Dans cette société de pénurie on se sent forcément infirme un jour ou l'autre, comme ce grand invalide de guerre de Léningrad qui n'a pas pu sortir de chez lui pendant un an, la soupape grillée de sa voiture étant totalement introuvable en U.R.S.S. Certains étrangers de Moscou, possédant un véhicule russe, en arrivent à ce paradoxe: ils commandent en Occident leurs pièces de rechange estampillées "Fabriqué en U.R.S.S.".
Le président Léonid Brejnev ayant reconnu au dernier congrès du parti communiste que l'Etat est incapable de remplir les magasins, les autorités doivent fermer les yeux sur bon nombre de trafics nés de la pénurie. Le journal "Biélorussie soviétique" a déploré, au premier jour du printemps, que la milice elle-même avoue son impuissance face au marché noir. D'ailleurs n'a-t-on ps vu à Moscou des miliciens demander à des étrangers de leur vendre leur landau?
Parce que les magasins d'Etat sont souvent vides, la population s'adresse au spéculateur. Les marchés aux oiseaux tellement populaires en U.R.S.S. sont souvent de véritables marchés aux puces, en contradiction flagrante avec la loi socialiste. Les particuliers y tiennent commerce au grand jour. Certains portent même plusieurs manteaux les uns sur les autres, qu'ils vendent au fur et à mesure. Leur prix est de trois à vingt fois supérieur à ceux des magasins d'Etat, où on ne trouve souvent que l'étiquette. Question de choix.

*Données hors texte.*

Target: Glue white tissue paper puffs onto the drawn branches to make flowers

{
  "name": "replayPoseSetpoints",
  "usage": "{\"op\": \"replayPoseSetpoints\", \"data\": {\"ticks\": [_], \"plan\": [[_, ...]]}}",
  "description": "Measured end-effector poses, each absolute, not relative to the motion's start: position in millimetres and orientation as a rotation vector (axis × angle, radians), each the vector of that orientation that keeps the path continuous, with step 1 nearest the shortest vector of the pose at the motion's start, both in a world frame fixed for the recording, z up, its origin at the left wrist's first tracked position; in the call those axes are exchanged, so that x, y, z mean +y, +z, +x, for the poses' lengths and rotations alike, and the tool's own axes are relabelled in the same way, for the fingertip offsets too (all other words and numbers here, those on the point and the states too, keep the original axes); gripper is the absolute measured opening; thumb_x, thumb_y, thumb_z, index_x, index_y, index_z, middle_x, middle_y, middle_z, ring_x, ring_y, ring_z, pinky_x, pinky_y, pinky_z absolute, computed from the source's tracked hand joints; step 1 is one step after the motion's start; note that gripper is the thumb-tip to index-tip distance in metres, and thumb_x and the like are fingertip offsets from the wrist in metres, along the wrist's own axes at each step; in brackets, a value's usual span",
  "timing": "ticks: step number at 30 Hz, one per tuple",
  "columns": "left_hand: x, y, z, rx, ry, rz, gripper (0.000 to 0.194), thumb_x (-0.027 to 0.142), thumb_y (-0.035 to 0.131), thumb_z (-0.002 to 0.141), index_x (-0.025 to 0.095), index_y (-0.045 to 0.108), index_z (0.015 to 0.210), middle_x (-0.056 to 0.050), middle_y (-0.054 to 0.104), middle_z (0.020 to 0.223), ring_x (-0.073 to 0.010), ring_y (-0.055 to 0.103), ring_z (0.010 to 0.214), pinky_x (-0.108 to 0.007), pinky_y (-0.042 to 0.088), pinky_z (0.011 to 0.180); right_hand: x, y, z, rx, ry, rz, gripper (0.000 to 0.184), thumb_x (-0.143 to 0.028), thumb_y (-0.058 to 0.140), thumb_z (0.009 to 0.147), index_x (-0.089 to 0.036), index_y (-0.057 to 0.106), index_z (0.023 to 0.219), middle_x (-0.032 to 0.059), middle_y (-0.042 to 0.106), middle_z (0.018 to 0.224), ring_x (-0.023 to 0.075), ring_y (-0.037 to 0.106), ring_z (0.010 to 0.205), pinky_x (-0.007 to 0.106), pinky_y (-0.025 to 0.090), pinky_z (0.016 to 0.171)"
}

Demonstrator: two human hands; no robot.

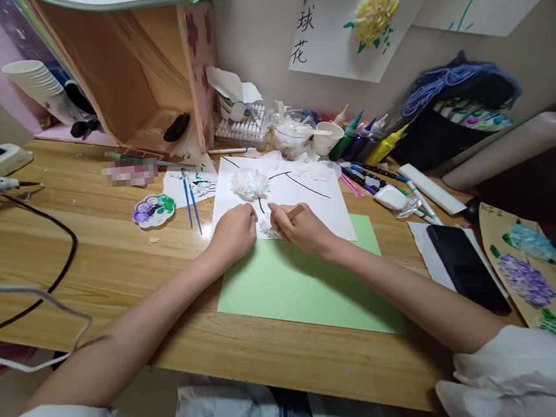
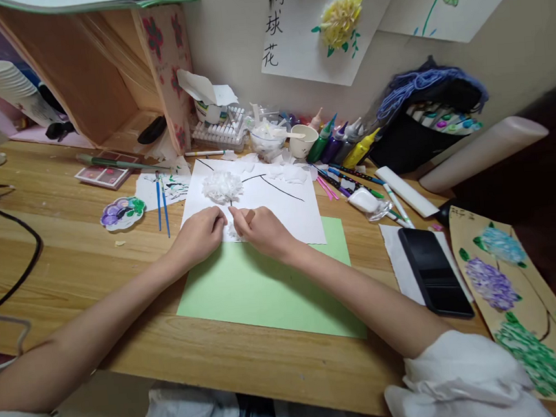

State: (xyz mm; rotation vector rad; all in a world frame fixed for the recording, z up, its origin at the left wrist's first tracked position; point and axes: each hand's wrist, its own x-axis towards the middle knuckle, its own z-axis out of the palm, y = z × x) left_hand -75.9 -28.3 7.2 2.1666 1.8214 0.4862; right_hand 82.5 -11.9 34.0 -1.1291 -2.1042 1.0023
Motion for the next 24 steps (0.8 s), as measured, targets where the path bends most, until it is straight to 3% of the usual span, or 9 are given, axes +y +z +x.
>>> {"op": "replayPoseSetpoints", "data": {"ticks": [5,10,15,24], "plan": [[-28,7,-77,1.808,0.514,2.142,0.019,0.017,0.034,0.083,0.017,0.053,0.081,-0.008,0.063,0.085,-0.0214,0.057,0.08,-0.031,0.039,0.067,5,45,110,-1.819,1.018,-1.024,0.049,-0.048,0.03,0.092,-0.019,0.048,0.057,-0.0044,0.042,0.041,0.0089,0.04,0.037,0.024,0.034,0.045],[-29,6,-77,1.821,0.55,2.095,0.02,0.017,0.033,0.083,0.018,0.052,0.08,-0.007,0.063,0.084,-0.0208,0.057,0.08,-0.03,0.038,0.068,43,34,140,-1.853,0.569,-1.066,0.024,-0.036,0.044,0.089,-0.019,0.055,0.076,0.0014,0.058,0.071,0.0145,0.055,0.068,0.026,0.04,0.063],[-30,3,-77,1.84,0.58,2.072,0.019,0.018,0.032,0.084,0.018,0.051,0.08,-0.006,0.062,0.085,-0.0203,0.056,0.081,-0.03,0.037,0.068,81,5,143,-1.99,0.258,-1.145,0.005,-0.021,0.052,0.08,-0.018,0.054,0.083,0.0058,0.062,0.084,0.02,0.057,0.077,0.03,0.041,0.069],[-30,5,-77,1.832,0.617,2.051,0.018,0.018,0.032,0.084,0.019,0.049,0.078,-0.005,0.061,0.083,-0.0191,0.055,0.078,-0.029,0.036,0.066,111,-12,124,-2.105,0.046,-1.241,0.013,-0.007,0.049,0.071,-0.019,0.052,0.07,0.0061,0.06,0.069,0.0223,0.055,0.072,0.03,0.039,0.066]]}}
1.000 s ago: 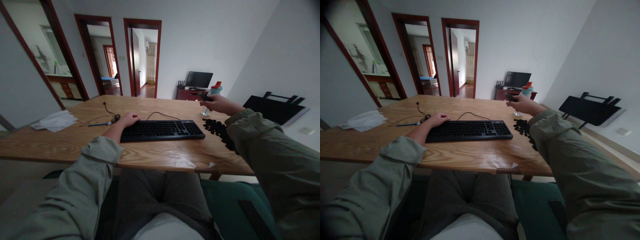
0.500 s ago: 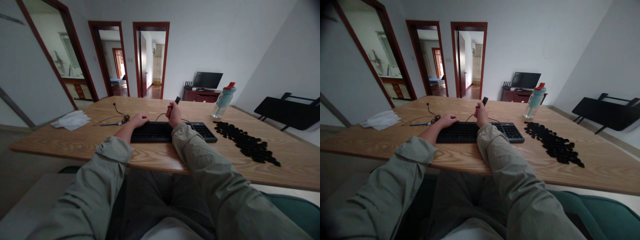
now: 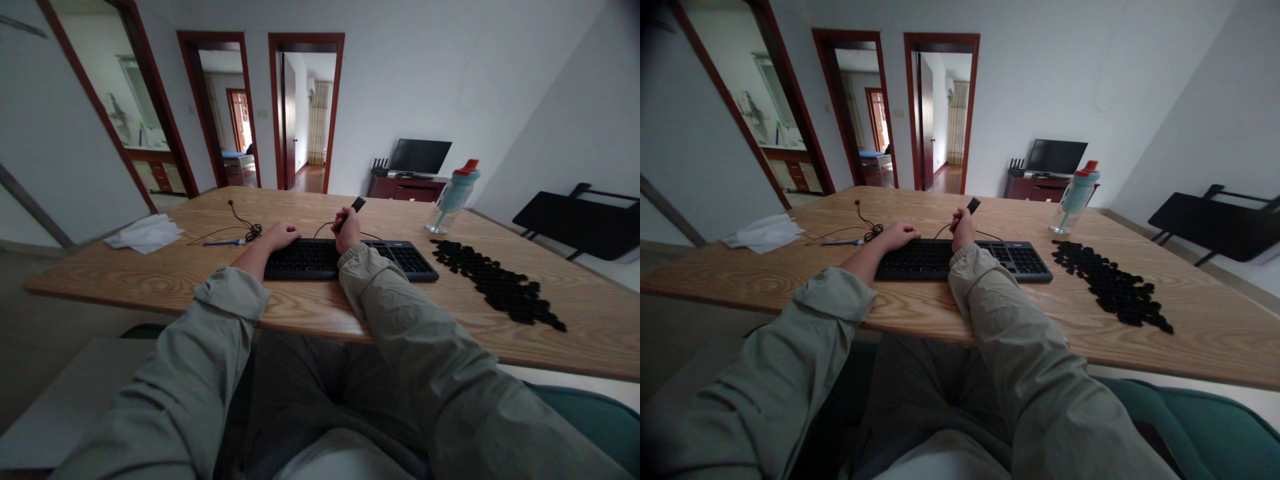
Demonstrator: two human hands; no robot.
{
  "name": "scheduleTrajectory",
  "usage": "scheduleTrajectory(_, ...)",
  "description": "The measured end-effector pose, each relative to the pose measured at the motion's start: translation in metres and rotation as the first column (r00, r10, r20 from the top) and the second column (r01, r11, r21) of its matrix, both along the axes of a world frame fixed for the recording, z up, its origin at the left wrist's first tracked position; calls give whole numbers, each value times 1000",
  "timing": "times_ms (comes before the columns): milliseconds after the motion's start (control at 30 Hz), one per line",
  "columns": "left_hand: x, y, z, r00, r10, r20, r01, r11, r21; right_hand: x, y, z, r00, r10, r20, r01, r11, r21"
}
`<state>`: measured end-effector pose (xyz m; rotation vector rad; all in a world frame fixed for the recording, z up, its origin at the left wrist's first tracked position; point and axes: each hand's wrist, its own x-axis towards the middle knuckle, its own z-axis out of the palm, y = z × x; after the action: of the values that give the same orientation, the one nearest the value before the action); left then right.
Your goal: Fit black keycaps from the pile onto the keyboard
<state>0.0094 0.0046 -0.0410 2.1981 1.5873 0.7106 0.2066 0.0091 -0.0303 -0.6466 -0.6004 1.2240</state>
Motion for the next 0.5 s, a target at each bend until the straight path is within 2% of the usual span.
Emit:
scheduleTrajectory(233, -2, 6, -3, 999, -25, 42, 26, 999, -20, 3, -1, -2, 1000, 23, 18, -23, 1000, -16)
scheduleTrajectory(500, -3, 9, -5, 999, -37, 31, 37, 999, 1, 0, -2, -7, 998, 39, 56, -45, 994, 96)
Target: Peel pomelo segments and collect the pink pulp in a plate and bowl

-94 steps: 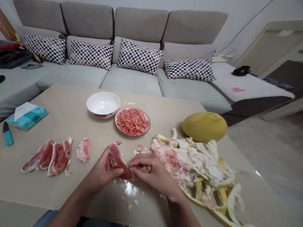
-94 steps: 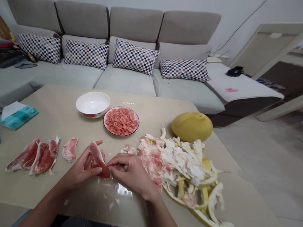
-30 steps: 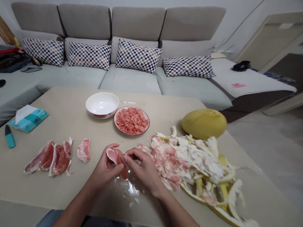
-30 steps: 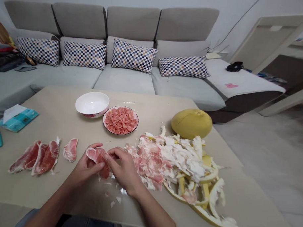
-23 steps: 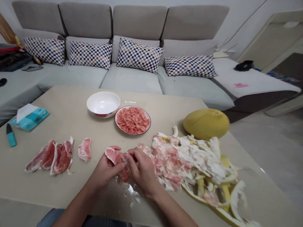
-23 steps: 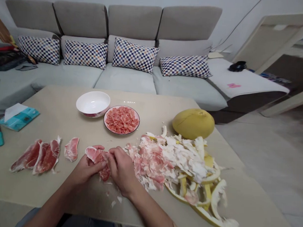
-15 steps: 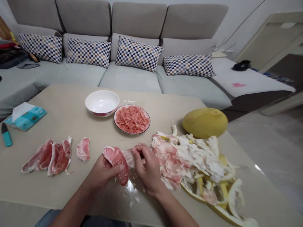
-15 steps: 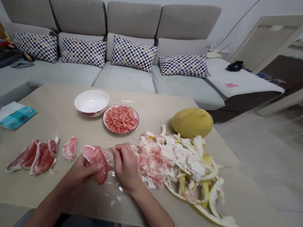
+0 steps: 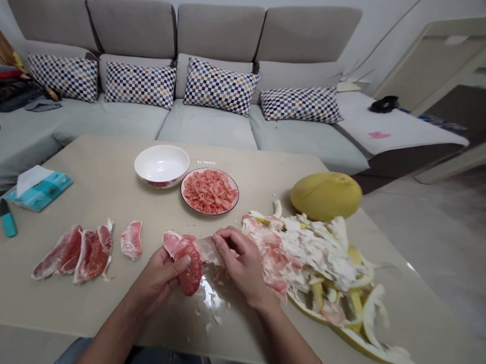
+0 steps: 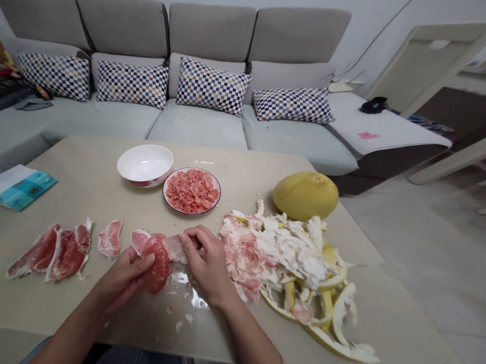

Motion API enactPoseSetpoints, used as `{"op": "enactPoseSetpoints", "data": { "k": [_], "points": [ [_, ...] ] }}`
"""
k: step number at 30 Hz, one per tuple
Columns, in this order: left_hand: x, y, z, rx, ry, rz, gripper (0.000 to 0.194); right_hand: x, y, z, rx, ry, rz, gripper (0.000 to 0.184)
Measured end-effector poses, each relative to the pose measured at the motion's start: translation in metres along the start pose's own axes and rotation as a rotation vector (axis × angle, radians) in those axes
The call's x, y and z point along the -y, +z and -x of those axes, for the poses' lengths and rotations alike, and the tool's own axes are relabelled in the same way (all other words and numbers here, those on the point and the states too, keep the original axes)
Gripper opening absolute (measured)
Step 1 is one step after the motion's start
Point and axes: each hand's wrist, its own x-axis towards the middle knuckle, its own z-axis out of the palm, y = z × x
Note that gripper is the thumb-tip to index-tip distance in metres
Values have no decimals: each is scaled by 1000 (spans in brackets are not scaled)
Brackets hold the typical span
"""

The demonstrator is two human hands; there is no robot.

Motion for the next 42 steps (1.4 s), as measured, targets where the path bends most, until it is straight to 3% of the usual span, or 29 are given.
{"op": "enactPoseSetpoints", "data": {
  "k": [4,9,11,13,15,18,24,42],
  "points": [
    [2,-1,-4,26,26,-5,56,1,3,0,70,124,-130,13],
    [3,-1,-6,-16,86,10,62,4,5,1,160,161,-347,19],
    [3,0,-6,-45,112,5,59,6,5,1,196,202,-362,14],
    [4,0,-6,-58,126,-8,54,7,5,2,195,222,-301,25],
    [5,0,-6,-61,131,-19,53,8,5,1,198,200,-254,27],
    [5,0,-6,-73,131,-38,53,7,3,1,175,97,-236,4],
    [1,-1,-7,-34,45,-59,51,7,0,0,71,-24,-189,9],
    [-6,-7,-5,65,-109,-133,37,6,-15,-3,123,-60,-142,13]
  ]
}}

M. Brejnev a promis que les choses s'amélioreront au cours des cins prochaines années, sans pour autant annoncer l'abondance.
Approvisionner les magasins soviétiques n'est, en effet, pas une petite affaire. Cela implique d'abord une réorientation d'une économie où le consommateur n'a pas bonne presse. Ensuite une refonte complète de la distribution, totalement fantaisiste. La presse officielle nus dit qu'on trouve facilement des manteaux de fourrure sur la mer Nore et des maillots de bain en Sibérie, mais rarement le contraire. Enfin il faudrait changer quelques mentalités.
Une caricature publiée par l'hebdomadaire satirique "Crocodile" a assez bien résumé le problème. On y voit un vendeur annonçant l'arrivée de cent parapluies: "Cinquante ont été mis de côté par la direction, prévient-il. Vingt sont destinés au marché noir, dix-neuf ont été retenus par le personnel et le dernier est en vitrine."
Patrick MENEY
La Nouvelle République, Jeudi 16 Avril 1981.